Predicting the output dimensions, porosity and elastic modulus of additive manufactured biomaterial structures targeting orthopedic implants.

SLM accuracy for fabricating porous materials is a noteworthy hindrance when aiming to obtain biomaterial cellular structures owing precise geometry, porosity, open-cells dimension and mechanical properties as outcomes. This study provides a comprehensive characterization of seventeen biomaterial Ti6Al4V-based structures in which experimental and numerical investigations (compression stress-strain tests) were carried out.

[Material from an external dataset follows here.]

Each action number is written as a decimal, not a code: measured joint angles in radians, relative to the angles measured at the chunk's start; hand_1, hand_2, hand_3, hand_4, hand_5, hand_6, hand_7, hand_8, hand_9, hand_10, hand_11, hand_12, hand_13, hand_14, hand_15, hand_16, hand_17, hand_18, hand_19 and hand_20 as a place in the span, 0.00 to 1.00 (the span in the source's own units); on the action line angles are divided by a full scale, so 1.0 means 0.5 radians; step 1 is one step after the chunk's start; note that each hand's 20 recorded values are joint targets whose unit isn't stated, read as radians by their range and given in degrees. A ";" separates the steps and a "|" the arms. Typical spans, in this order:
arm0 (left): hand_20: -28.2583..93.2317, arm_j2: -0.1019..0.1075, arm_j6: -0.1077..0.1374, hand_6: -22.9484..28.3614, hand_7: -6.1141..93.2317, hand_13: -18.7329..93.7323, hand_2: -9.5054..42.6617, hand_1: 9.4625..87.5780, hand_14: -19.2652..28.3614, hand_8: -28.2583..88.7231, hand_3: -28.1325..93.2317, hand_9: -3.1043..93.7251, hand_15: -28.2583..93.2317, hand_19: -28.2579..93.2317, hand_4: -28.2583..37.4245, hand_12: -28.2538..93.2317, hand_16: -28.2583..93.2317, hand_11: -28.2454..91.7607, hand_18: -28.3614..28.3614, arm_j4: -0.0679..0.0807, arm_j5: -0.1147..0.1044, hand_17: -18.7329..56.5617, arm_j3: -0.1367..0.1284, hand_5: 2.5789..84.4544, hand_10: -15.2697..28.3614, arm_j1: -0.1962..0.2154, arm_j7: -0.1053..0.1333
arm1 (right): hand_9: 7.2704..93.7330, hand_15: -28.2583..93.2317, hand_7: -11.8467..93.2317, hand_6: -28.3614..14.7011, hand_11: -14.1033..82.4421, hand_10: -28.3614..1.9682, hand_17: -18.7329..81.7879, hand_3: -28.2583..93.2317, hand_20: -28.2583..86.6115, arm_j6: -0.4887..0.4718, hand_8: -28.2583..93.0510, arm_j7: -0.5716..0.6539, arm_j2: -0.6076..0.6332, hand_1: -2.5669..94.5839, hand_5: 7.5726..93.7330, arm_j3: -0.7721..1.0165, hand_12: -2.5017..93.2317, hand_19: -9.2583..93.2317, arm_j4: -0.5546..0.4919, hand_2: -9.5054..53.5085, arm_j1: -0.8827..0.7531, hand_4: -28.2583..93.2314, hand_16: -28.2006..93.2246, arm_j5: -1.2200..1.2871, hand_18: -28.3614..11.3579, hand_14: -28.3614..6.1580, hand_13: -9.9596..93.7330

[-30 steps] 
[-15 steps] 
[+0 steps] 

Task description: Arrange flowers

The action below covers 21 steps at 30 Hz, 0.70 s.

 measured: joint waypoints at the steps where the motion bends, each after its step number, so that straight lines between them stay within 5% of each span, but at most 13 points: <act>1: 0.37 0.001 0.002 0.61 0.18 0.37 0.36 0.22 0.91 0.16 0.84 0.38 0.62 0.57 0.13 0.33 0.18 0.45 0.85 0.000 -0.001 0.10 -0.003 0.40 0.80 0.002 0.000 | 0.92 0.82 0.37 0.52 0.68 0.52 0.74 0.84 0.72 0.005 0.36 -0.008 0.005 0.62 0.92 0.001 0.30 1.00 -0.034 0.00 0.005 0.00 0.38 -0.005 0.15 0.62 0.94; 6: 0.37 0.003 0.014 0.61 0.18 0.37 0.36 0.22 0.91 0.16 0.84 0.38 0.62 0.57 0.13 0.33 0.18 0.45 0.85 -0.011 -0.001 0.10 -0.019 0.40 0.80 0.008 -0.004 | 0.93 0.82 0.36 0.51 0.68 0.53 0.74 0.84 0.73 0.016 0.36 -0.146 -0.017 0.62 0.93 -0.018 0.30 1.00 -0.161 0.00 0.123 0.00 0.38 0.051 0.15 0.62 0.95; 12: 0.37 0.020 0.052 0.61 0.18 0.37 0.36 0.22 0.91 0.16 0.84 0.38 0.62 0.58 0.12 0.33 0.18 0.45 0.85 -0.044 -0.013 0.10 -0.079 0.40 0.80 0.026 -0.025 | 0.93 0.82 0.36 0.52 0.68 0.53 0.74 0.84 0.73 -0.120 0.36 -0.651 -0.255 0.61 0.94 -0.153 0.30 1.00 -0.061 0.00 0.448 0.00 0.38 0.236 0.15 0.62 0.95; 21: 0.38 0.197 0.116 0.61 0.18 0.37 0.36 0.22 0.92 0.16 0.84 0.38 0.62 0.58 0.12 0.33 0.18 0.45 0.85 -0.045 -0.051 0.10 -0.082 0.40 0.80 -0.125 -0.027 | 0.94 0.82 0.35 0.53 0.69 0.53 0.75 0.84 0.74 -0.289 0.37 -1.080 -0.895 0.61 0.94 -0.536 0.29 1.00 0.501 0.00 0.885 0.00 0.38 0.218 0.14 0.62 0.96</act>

Mono-material Ti6Al4V cellular structures and multi-material Ti6Al4V-PEEK cellular structures were designed, produced by SLM and characterized targeting orthopedic implants. In this work, the differences between the CAD design and the as-produced Ti6Al4V-based structures were obtained from image analysis and were used to develop predictive models. The results showed that dimensional deviations inherent to SLM fabrication are systematically found for different dimensional ranges. The present study proposes several mathematical models, having high coefficients of determination, that estimate the real dimensions, porosity and elastic modulus of Ti6Al4V-based cellular structures as function of the CAD model. Moreover, numerical analysis was performed to estimate the octahedral shear strain for correlating with bone mechanostat theory limits. The developed models can help engineers to design and obtain near-net shape SLM biomaterials matching the desired geometry, open-cells dimensions, porosity and elastic modulus. The obtained results show that by using these AM structures design it is possible to fabricate components exhibiting a strain and elastic modulus that complies with that of bone, thus being suitable for orthopedic implants.